Task brief:
Return each line of the data below unchanged, please.

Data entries
########

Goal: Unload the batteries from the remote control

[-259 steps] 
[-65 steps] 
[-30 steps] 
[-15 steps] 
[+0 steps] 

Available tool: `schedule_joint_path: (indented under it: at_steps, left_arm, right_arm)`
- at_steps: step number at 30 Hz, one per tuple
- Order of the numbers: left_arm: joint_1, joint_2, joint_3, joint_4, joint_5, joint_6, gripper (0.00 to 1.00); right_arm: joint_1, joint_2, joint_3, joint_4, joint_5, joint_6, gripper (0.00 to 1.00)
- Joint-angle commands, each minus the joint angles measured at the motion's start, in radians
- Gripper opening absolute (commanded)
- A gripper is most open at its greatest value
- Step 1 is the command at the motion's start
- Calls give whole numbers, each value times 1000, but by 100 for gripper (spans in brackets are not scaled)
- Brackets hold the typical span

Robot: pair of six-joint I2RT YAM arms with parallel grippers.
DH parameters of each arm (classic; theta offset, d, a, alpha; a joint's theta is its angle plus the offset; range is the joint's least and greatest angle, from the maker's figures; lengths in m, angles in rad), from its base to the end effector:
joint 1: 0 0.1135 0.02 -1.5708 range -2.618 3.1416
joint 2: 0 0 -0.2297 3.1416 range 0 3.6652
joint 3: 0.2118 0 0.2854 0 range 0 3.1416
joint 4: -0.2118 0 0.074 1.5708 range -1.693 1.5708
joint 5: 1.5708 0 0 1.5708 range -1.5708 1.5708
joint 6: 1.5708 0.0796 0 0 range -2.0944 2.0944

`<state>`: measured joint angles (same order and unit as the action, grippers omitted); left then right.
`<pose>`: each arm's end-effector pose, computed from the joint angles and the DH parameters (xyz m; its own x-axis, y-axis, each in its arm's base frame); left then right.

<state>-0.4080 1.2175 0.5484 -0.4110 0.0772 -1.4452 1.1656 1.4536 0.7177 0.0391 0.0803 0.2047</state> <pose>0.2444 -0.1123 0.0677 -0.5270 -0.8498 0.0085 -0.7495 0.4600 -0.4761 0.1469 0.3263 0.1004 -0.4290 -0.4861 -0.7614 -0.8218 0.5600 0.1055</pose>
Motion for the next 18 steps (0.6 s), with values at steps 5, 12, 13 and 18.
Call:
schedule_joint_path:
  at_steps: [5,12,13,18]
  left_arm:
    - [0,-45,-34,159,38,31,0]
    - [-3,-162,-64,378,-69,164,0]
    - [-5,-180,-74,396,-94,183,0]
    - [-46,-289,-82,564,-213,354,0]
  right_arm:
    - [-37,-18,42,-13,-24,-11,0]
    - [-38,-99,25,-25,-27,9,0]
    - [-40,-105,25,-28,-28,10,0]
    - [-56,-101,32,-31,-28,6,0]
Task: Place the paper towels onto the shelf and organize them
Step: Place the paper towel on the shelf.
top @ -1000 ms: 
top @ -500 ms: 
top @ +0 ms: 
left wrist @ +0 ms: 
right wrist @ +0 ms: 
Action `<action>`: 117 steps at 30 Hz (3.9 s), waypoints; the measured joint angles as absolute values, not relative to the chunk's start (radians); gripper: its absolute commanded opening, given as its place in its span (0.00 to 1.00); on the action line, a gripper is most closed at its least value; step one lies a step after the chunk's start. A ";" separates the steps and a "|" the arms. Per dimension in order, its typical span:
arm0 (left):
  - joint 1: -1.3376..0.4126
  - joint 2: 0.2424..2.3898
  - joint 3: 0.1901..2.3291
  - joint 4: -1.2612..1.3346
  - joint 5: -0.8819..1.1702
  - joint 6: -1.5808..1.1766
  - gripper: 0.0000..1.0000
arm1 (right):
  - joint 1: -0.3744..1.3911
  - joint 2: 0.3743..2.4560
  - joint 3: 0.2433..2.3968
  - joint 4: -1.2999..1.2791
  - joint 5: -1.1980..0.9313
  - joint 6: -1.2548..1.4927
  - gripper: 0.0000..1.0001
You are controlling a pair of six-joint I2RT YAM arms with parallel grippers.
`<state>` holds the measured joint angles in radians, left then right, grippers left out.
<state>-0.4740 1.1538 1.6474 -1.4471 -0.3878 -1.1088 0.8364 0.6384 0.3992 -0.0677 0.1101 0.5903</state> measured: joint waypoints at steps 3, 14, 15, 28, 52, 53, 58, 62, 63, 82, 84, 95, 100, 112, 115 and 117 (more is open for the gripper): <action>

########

Answer to the exercise:
Goal: Unload the batteries from the remote control

[-259 steps] 
[-65 steps] 
[-30 steps] 
[-15 steps] 
[+0 steps] 

Available tool: `schedule_joint_path: (indented under it: at_steps, left_arm, right_arm)`
- at_steps: step number at 30 Hz, one per tuple
- Order of the numbers: left_arm: joint_1, joint_2, joint_3, joint_4, joint_5, joint_6, gripper (0.00 to 1.00); right_arm: joint_1, joint_2, joint_3, joint_4, joint_5, joint_6, gripper (0.00 to 1.00)
- Joint-angle commands, each minus the joint angles measured at the motion's start, in radians
- Gripper opening absolute (commanded)
- A gripper is most open at its greatest value
- Step 1 is the command at the motion's start
- Calls give whole numbers, each value times 1000, but by 100 for gripper (spans in brackets are not scaled)
- Brackets hold the typical span

Robot: pair of six-joint I2RT YAM arms with parallel grippers.
DH parameters of each arm (classic; theta offset, d, a, alpha; a joint's theta is its angle plus the offset; range is the joint's least and greatest angle, from the maker's figures; lengths in m, angles in rad), from its base to the end effector:
joint 1: 0 0.1135 0.02 -1.5708 range -2.618 3.1416
joint 2: 0 0 -0.2297 3.1416 range 0 3.6652
joint 3: 0.2118 0 0.2854 0 range 0 3.1416
joint 4: -0.2118 0 0.074 1.5708 range -1.693 1.5708
joint 5: 1.5708 0 0 1.5708 range -1.5708 1.5708
joint 6: 1.5708 0.0796 0 0 range -2.0944 2.0944

`<state>`: measured joint angles (same order and unit as the action, grippers omitted); left then right.
`<pose>`: each arm's end-effector pose, computed from the joint angles and the DH parameters (xyz m; its own x-axis, y-axis, each in its arm's base frame); left then right.

<state>-0.4080 1.2175 0.5484 -0.4110 0.0772 -1.4452 1.1656 1.4536 0.7177 0.0391 0.0803 0.2047</state> <pose>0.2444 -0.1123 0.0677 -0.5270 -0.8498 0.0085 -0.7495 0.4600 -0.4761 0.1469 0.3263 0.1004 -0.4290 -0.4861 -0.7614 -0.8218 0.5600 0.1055</pose>
Motion for the next 18 steps (0.6 s), with values at steps 5, 12, 13 and 18.
Call:
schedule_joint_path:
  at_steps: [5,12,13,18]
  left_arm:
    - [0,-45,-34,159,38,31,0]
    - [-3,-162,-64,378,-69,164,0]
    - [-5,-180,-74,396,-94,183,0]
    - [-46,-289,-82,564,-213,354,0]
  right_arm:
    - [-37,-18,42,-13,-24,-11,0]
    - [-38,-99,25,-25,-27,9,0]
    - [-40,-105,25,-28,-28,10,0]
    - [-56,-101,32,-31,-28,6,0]
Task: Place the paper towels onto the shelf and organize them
Step: Place the paper towel on the shelf.
top @ -1000 ms: 
top @ -500 ms: 
top @ +0 ms: 
left wrist @ +0 ms: 
right wrist @ +0 ms: 
Action `<action>`: 117 steps at 30 Hz (3.9 s), waypoints; the measured joint angles as absolute values, not relative to the chunk's start (radians); gripper: its absolute commanded opening, given as its place in its span (0.00 to 1.00); on the action line, a gripper is most closed at its least value; step one lies a step after the chunk's start. A ";" separates the steps and a "|" the arms. Per dimension in order, its typical span:
arm0 (left):
  - joint 1: -1.3376..0.4126
  - joint 2: 0.2424..2.3898
  - joint 3: 0.1901..2.3291
  - joint 4: -1.2612..1.3346
  - joint 5: -0.8819..1.1702
  - joint 6: -1.5808..1.1766
  - gripper: 0.0000..1.0000
arm1 (right):
  - joint 1: -0.3744..1.3911
  - joint 2: 0.3743..2.4560
  - joint 3: 0.2433..2.3968
  - joint 4: -1.2999..1.2791
  - joint 5: -1.1980..0.9313
  - joint 6: -1.2548..1.4927
  - gripper: 0.0000..1.0001
You are controlling a pair of six-joint I2RT YAM arms with parallel grippers.
`<state>` holds the measured joint angles in radians, left then right, grippers left out.
<state>-0.4740 1.1538 1.6474 -1.4471 -0.3878 -1.1088 0.8364 0.6384 0.3992 -0.0677 0.1101 0.5903</state> measured: joint waypoints at steps 3, 14, 15, 28, 52, 53, 58, 62, 63, 82, 84, 95, 100, 112, 115 and 117 (more is open for the gripper): <action>

No part of the exercise remains unanswered.